The lack of administrative response is not the only way that Brandeis administrators contribute to the harm performed by Greek life. By not providing resources for students to gather on campus, the university is actively pushing its students to seek weekend activities off campus, sending its community to the lawless wasteland of Alpha Epsilon Pi’s (AEPi) basement. The only locations on campus for students to gather freely are the few maintained outdoor areas, which are subject to the whims of the climate; the Stein, which is rarely open and staffed by administrators and Chum’s, which is too undeveloped to be useful for gatherings. If there were more consistent student-run venues on campus, then students would be able to gather in areas that guaranteed the protection of the administration and offered alternatives to the fraternity party scene.

The process for fixing these issues is difficult.
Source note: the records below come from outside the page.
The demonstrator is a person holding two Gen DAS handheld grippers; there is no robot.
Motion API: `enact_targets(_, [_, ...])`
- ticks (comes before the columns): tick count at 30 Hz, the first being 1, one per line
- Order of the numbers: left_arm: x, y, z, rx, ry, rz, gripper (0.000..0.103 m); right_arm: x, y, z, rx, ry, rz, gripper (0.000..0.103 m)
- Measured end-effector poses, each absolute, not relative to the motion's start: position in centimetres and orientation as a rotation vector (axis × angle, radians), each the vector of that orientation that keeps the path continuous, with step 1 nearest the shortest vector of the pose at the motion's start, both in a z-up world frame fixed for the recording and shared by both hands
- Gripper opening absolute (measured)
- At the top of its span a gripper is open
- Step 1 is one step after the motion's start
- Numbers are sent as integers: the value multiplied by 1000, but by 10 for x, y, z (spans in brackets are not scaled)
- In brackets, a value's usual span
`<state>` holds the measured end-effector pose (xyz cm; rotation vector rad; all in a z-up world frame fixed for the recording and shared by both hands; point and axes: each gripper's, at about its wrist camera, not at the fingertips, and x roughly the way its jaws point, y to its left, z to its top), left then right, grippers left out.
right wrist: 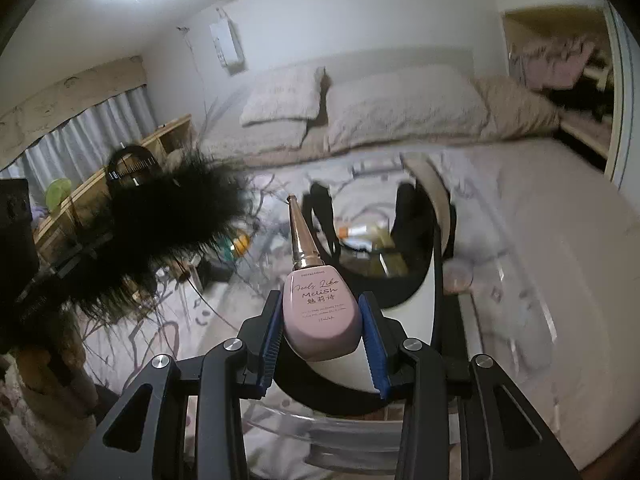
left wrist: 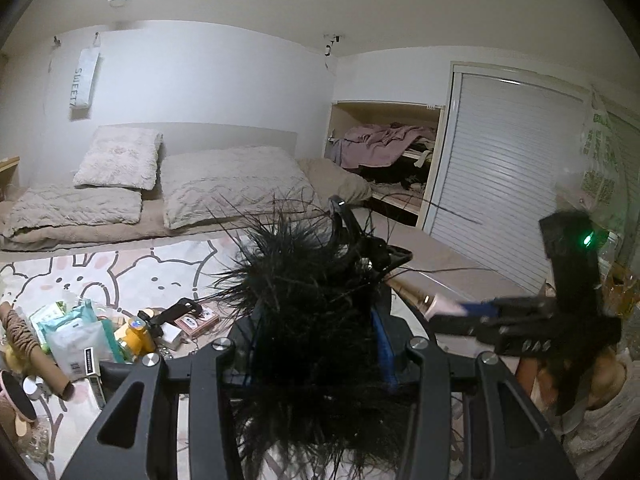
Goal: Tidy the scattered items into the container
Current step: 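Carry the boa with the left tool while the right tool carries the nail polish toward the bin, then lower the boa into the bin with the left tool while the right tool drops the nail polish in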
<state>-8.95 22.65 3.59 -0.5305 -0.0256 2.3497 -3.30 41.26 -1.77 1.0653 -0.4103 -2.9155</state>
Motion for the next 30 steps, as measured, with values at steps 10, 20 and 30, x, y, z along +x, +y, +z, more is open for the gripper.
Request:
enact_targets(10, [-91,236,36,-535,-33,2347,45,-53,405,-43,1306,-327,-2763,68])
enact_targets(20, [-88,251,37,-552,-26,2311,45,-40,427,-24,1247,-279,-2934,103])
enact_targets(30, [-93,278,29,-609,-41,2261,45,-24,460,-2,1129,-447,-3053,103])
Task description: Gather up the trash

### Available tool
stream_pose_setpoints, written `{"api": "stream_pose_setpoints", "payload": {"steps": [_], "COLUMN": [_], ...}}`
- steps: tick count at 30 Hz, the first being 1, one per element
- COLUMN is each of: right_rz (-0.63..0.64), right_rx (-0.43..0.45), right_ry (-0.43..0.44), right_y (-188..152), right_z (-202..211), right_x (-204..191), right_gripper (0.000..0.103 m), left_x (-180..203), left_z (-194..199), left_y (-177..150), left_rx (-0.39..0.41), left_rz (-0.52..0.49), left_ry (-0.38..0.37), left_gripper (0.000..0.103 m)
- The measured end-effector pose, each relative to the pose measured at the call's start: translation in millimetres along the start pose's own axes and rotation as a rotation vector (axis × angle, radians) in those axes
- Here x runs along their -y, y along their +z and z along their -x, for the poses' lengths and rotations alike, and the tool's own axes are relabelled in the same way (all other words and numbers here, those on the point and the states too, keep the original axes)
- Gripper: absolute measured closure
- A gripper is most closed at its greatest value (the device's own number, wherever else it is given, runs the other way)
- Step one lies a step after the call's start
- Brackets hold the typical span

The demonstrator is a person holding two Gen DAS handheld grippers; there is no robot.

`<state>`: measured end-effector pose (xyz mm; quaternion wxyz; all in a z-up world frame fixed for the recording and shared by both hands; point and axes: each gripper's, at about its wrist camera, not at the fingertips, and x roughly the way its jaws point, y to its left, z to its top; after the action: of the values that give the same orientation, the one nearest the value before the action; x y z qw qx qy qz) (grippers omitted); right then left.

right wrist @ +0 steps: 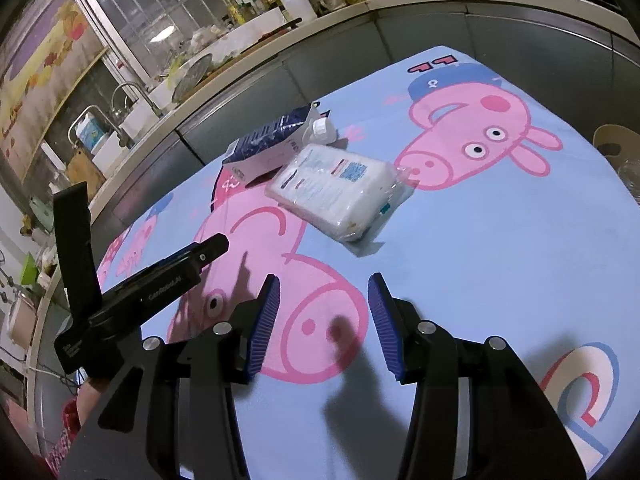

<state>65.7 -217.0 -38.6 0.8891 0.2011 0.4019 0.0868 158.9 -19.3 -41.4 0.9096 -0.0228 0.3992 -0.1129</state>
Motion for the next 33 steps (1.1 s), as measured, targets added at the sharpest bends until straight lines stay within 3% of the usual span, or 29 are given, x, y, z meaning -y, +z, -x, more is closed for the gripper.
{"api": "stream_pose_setpoints", "payload": {"steps": [14,28,33], "right_rz": [-0.001,0.016,0.015], "right_rx": [-0.086,-0.051,-0.048], "right_ry": [-0.013,0.02,0.034], "right_y": [-12.2,-18.5,-19.0], "right_z": [-22.9,-21.8,-21.9], "right_x": [-1.1,2.2,1.4], "right_gripper": [0.056,0.052,0.046], "left_x": [-8.0,-8.7,-8.2], "left_z": [-9.5,-7.9,-7.6], "left_y": [-5.9,-8.6,-9.0], "left_rx": [0.007,0.023,0.024], "left_rz": [-0.006,-0.005,-0.006], "left_ry": [0.004,-0.011,-0.011], "left_gripper": [0.054,0.052,0.052]}}
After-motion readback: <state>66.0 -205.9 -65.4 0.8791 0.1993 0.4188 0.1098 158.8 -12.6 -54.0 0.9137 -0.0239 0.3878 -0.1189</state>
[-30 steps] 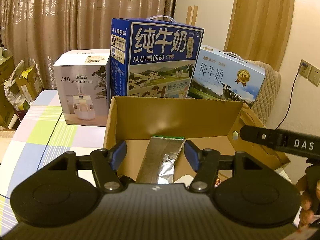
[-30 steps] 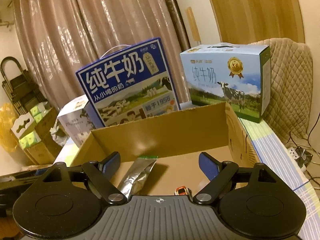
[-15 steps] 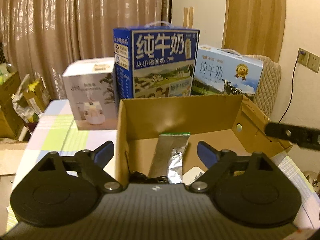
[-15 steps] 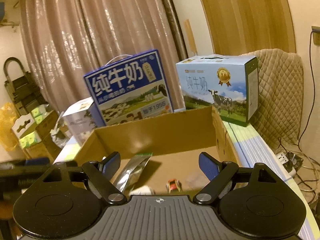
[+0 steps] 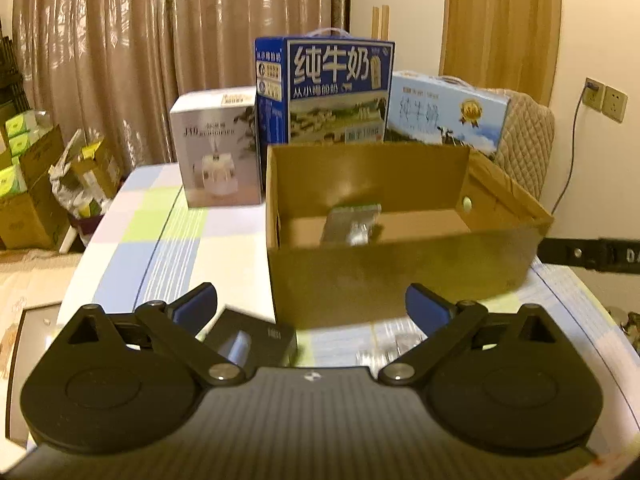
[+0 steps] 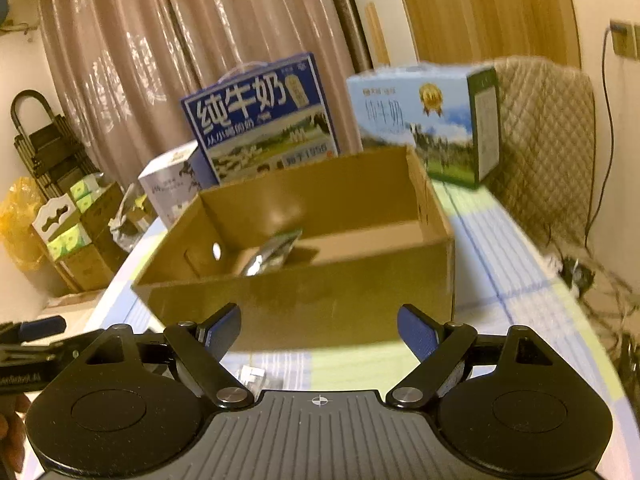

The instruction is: Organize objects

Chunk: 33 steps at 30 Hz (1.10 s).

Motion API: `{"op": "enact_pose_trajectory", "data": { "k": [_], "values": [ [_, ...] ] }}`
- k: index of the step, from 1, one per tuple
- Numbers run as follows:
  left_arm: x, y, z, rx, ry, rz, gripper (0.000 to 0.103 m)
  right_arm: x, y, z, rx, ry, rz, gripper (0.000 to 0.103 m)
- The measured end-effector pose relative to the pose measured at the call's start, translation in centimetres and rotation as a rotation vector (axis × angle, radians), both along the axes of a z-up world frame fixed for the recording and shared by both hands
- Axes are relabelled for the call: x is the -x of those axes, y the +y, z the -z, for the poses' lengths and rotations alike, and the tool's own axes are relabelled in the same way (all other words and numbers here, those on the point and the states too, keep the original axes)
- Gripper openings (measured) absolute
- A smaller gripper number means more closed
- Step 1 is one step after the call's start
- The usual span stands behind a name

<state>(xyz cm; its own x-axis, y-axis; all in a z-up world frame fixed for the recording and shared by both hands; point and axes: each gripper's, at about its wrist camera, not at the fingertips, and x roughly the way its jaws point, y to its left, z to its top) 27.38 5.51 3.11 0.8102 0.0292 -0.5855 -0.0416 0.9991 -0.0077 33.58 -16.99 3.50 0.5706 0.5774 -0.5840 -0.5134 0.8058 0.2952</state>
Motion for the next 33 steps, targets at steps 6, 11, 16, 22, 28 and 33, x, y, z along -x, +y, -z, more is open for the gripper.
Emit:
{"op": "enact_pose_trajectory", "data": {
  "k": [6,11,16,22,28,33],
  "values": [
    [2.1,-0.6,1.4,0.0,0.054,0.029,0.1,1.1,0.3,1.4,0.082,0.048,-0.069,0.083],
    [2.4,-1.2,1.8,-0.018,0.061,0.06,0.1,1.4,0.5,2.7,0.117,0.085,-0.1,0.083],
    [2.0,-0.7,2.3,0.003,0.074,0.044,0.1,1.2,1.4,4.2,0.145,0.145,-0.138,0.082],
    [1.7,-0.6,2.5,0.011,0.08,0.062,0.1,0.9,2.5,5.3,0.146,0.217,-0.174,0.071],
    [1.6,-0.6,2.6,0.015,0.084,0.072,0.1,1.0,2.8,5.5,0.162,0.216,-0.176,0.071],
    [1.6,-0.8,2.7,0.014,0.085,0.077,0.1,1.0,2.8,5.6,0.167,0.22,-0.172,0.07]
  ]
}}
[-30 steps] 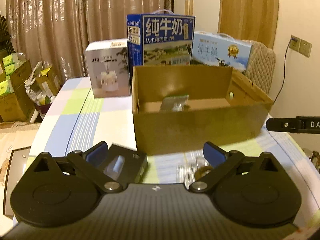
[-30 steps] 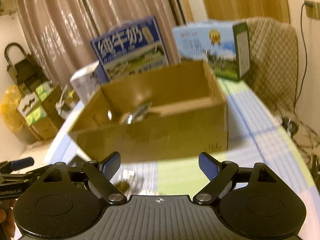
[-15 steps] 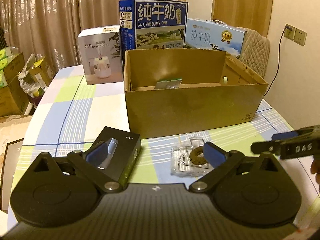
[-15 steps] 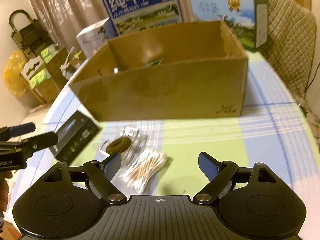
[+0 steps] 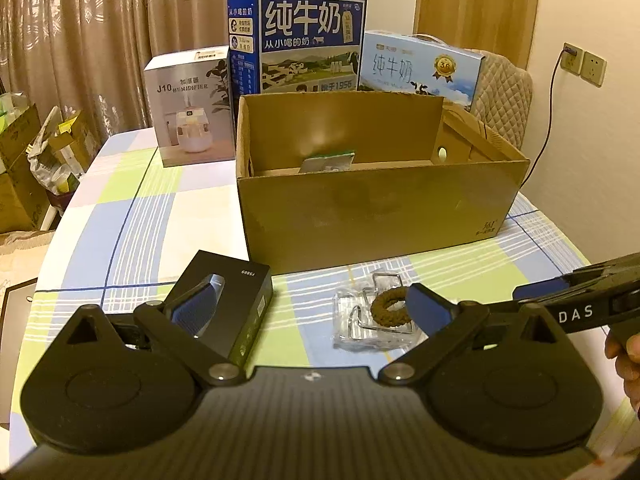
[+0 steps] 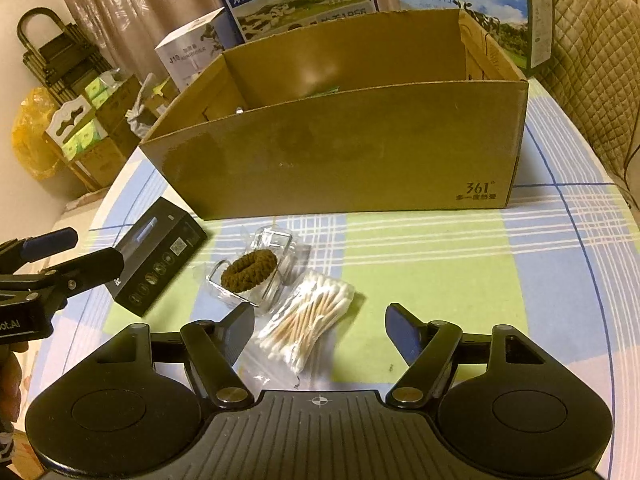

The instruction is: Organize objects

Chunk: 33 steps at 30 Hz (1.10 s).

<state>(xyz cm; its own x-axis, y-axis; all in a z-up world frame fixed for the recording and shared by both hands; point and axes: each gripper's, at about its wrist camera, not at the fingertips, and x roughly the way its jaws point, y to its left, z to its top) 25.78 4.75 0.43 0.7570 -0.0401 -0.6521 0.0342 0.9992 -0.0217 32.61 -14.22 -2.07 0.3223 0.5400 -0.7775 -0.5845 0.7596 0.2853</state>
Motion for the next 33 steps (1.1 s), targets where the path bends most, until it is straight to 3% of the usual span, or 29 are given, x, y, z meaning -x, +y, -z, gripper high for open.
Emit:
{"op": "enact_pose_trajectory", "data": {
  "k": [12,16,26,33],
  "values": [
    [-0.2,-0.1,0.1,-0.003,0.005,0.005,0.099,-0.3,0.0,0.3,0.011,0.011,0.009,0.069],
    [-0.3,-0.1,0.4,-0.01,0.025,0.015,0.096,-0.8,0.0,0.7,0.007,0.035,0.016,0.057],
    [-1.0,-0.3,0.8,-0.003,0.05,0.034,0.094,-2.2,1.1,2.6,-0.034,0.167,0.022,0.042],
    [-1.4,-0.3,1.2,-0.011,0.062,0.038,0.094,-2.6,1.6,3.3,-0.046,0.224,0.037,0.018]
  ]
}}
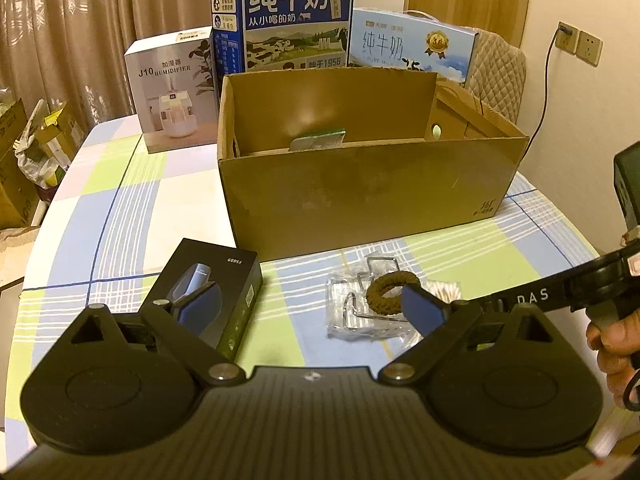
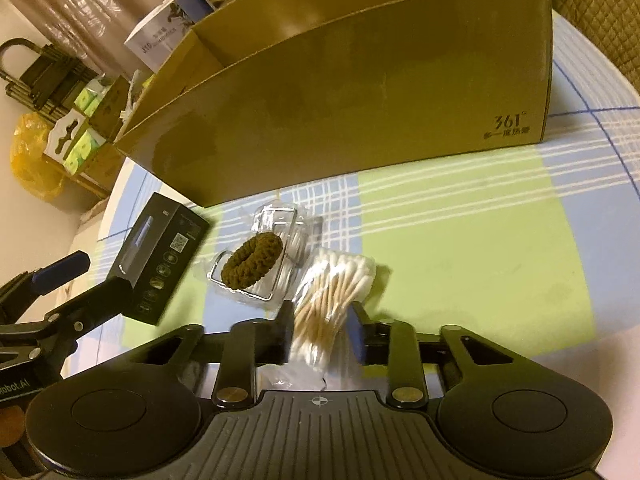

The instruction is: Organize objects

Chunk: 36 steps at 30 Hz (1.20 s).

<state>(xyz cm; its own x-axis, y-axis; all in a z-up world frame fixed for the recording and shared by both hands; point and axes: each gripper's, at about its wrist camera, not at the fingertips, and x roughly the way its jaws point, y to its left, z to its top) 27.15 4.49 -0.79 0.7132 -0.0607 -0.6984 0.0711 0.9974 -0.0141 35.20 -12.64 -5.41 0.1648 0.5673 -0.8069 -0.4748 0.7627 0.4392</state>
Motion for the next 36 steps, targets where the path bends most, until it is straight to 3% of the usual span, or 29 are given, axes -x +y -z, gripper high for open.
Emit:
{"op": "enact_pose_trajectory", "data": {
  "k": [1,3,10,15,18,23,24,26,28,30,36],
  "values": [
    [0.0,0.0,0.0,-0.001,0.002,0.0,0.094,0.0,0.1,0.0,0.008,0.001,-0.004,0.007],
    [-0.1,0.0,0.1,-0.003,0.006,0.002,0.094,0.2,0.3,0.0,0.031,-0.009,-0.008,0.0],
    [-0.3,-0.6,0.7,-0.004,0.022,0.041,0.088,0.6,-0.7,-1.4,0.037,-0.064,0.003,0.0],
    [-0.5,-2.0,1.3,-0.01,0.036,0.119,0.079,0.6,-1.6,-1.9,0.096,-0.122,0.015,0.0],
    [-0.9,-3.4,1.9,-0.02,0.041,0.178,0.07,0.1,-1.9,-1.5,0.094,-0.093,0.018,0.0],
    [-1.8,-5.4,3.1,-0.061,0.041,0.271,0.041,-0.4,-2.4,-1.2,0.081,-0.06,0.045,0.0],
    [-2.0,-5.7,3.3,-0.071,0.037,0.28,0.04,-0.6,-2.5,-1.2,0.088,-0.061,0.057,0.0],
    [-2.4,-6.1,3.6,-0.084,0.03,0.3,0.033,-0.8,-2.8,-1.3,0.095,-0.066,0.078,0.007],
    [-2.7,-6.4,3.9,-0.087,0.031,0.315,0.025,-1.0,-2.9,-1.4,0.096,-0.069,0.091,0.03],
    [-3.0,-6.5,4.3,-0.088,0.039,0.324,0.02,-1.1,-3.1,-1.4,0.092,-0.072,0.099,0.039],
    [-3.5,-6.8,5.0,-0.101,0.048,0.336,0.019,-1.5,-3.3,-1.4,0.072,-0.062,0.11,0.045]
  ]
}}
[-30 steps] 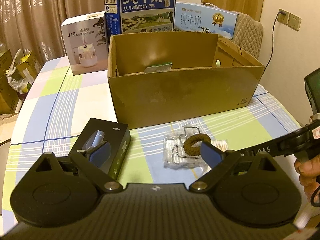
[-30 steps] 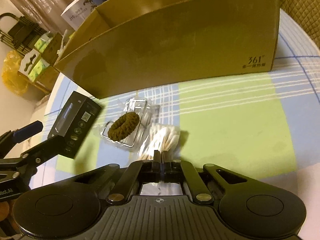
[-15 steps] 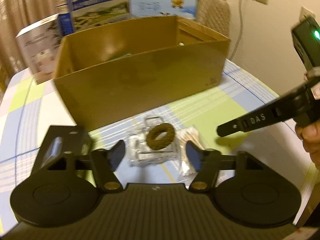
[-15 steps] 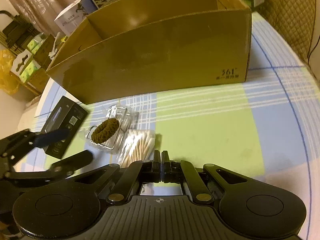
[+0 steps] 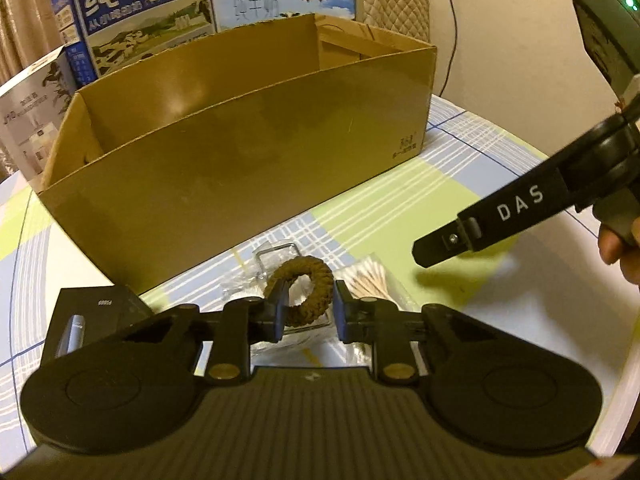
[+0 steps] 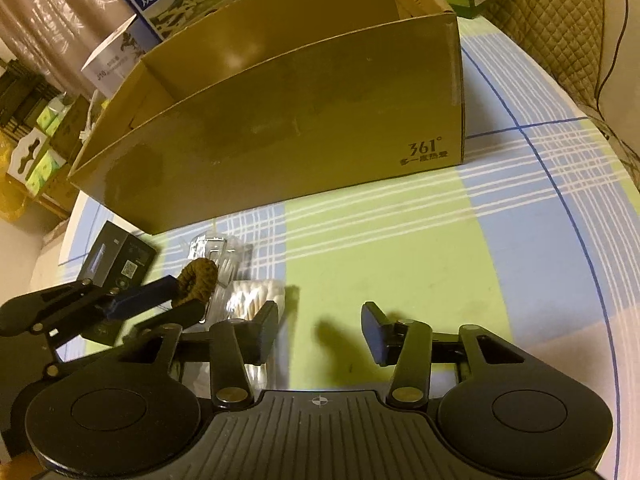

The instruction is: Organize objects

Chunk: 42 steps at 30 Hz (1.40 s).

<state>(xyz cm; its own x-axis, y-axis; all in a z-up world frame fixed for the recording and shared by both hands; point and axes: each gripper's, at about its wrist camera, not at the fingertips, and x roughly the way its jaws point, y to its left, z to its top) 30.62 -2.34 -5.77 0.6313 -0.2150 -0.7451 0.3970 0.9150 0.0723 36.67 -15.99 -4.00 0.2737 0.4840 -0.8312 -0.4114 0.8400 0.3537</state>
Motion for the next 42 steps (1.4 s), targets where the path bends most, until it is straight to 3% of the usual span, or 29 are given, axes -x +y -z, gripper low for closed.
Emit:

Two major steps must be taken for any change to be possible. First, Brandeis must formally recognize the fraternities and sororities. Ownership of the houses and funding the activities of the fraternities and sororities would place them under the jurisdiction of the administration, which would include university regulation and protections for those who choose to participate. Brandeis has a higher stake in trials and enforcement than the police and criminal system, as any controversy could lead to massive nationwide coverage and drop-offs in enrollment and donations, which would likely force administrators to take a more proactive role.

Furthermore, the administration would be able to mandate what members of the organizations do in order to maintain their standing or admissions status. Required sensitivity and cultural training seminars, GPA requirements and the maintenance of good standing with student groups and clubs would all help to create a healthier culture among Greek life. The criminal justice system is intimidating and often works against survivors, dissuading victims from coming forward with their claims. If the university worked to create a thorough and anonymous system of investigation, the threat of expulsion could be much more real than any consequences assaulters face at the moment. 

Second, the university must provide more alternatives to the off-campus party scene. There are plenty of people who genuinely enjoy the benefits of fraternities, which is perfectly fine. The problem arises for all those who do not. Students need to have more diverse opportunities than what currently exists, so the trap of fraternity parties can be avoided. Chum’s and the Stein should be student-run, which would allow for more free gatherings in these spaces without the stifling feel of staff and Sodexo workers controlling the atmosphere. Not only would this allow the venues to be open for more hours, but it can provide students the opportunity to fill work-study requirements and gain work experience. The only outdoor spaces are a couple of grassy fields and a few quad yards, which are wonderful places to spend time playing ultimate frisbee but are not otherwise put to much use. Whatever forms they may take, providing opportunities for students to interact and hold events without a two-week application process would dissuade students from feeling pressured into attending Greek life events, and in turn could stifle some of the issues rampant in these organizations.

These actions would not completely end the issues, nor is this supposed to be taken as a to-do list to be thrown out the same way I discard my mental health checklist during finals week. Tackling injustice is a difficult, demanding and extended pursuit, and no part of our society is free of it. Racist comments, controversial administrations and particularly sexual assault are permeating in college culture nationwide, often coming from Greek life organizations and the failure of administrations to deal with such problems. Complete negligence may seem to create an atmosphere of companionship at Brandeis, but a deeper look shows the dark underbelly of our student body, and the administration has both the authority and the imperative to take action in order to prevent further damage.